# Instructions to follow
Everything in the listing below needs restating exactly, apart from the pictures.

# Supplied data
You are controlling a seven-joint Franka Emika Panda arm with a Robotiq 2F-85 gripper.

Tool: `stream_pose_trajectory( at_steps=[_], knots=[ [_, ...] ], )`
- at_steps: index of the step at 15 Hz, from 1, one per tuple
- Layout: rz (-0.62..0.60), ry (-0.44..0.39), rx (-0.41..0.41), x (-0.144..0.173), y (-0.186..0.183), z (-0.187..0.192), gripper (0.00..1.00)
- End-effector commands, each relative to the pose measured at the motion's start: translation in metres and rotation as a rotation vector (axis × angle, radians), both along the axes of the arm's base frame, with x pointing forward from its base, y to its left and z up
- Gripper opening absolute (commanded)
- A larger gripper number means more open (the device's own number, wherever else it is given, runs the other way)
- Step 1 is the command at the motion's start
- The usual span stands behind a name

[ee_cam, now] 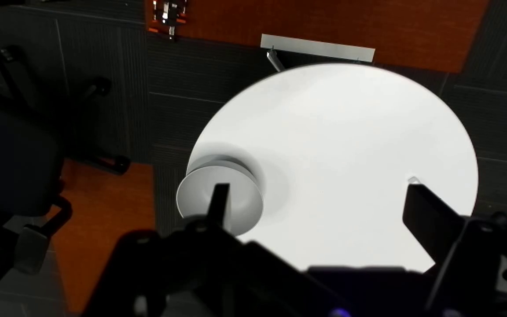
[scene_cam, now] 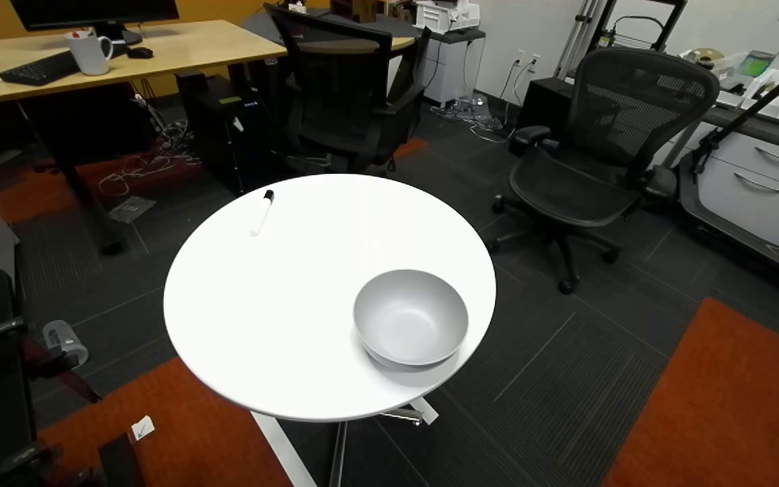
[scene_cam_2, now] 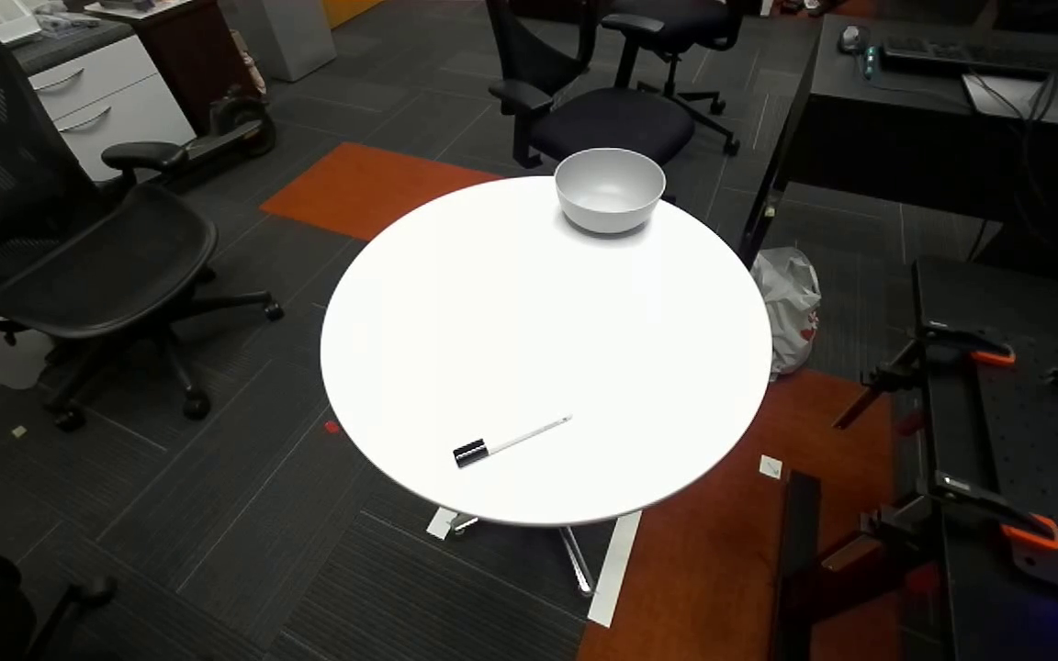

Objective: Put the marker in the bowl

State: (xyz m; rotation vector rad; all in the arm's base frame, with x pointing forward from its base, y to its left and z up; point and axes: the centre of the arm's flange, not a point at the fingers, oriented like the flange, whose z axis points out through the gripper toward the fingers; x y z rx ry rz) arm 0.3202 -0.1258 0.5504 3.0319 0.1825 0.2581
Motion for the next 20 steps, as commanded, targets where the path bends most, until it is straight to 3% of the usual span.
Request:
stream_pose_trajectory(
  at_steps=[1,7,20],
  knots=[
    [0.051,0.001,-0.020,0.018,0.007,-0.009,1.00],
    [0.250,0.022,-0.027,0.083,0.046,-0.063,1.00],
    [0.652,0.145,0.018,0.210,0.150,-0.251,1.00]
  ],
)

# Your solution
You are controlling a seven-joint Franka Emika Panda arm with a Robotiq 2F-85 gripper.

Tool: `stream_pose_trajectory( at_steps=[_], knots=[ [_, ...] ], )`
- at_steps: index of the step at 15 Hz, from 1, one per tuple
- Layout: rz (-0.62..0.60), ry (-0.44..0.39), rx (-0.41..0.41), x (-0.144..0.173), y (-0.186..0.183), z (-0.187..0.192), gripper (0.00..1.00)
- End-effector commands, each relative to the pose measured at the motion's start: translation in metres and rotation as a rotation vector (axis × angle, radians), both along the axes of the arm's base frame, with x pointing forward from its base, y to its left and z up
- Gripper opening absolute (commanded)
- A larger gripper number means more open (the device's own number, wherever else it is given, runs the other way)
- Step 1 is the command at the motion's start
- The usual span stands behind a name

[ee_cam, now] 
[scene_cam, now] 
[scene_cam_2, now] 

Objective: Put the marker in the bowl

State: (xyz m; rotation vector rad; all in the arm's base frame, with x pointing forward from its base, y to its left and z up; point and axes: the centre of the arm's flange, not a point at the fingers, oriented like the flange, whose z axis points out through the gripper toward the fingers; x y z rx ry rz) arm 0.3202 -0.1258 0.5504 3.0319 0.1825 0.2581
Motion for the next 20 steps, as commanded, targets where the path bends most, until it is straight to 3% of the usual span.
Request:
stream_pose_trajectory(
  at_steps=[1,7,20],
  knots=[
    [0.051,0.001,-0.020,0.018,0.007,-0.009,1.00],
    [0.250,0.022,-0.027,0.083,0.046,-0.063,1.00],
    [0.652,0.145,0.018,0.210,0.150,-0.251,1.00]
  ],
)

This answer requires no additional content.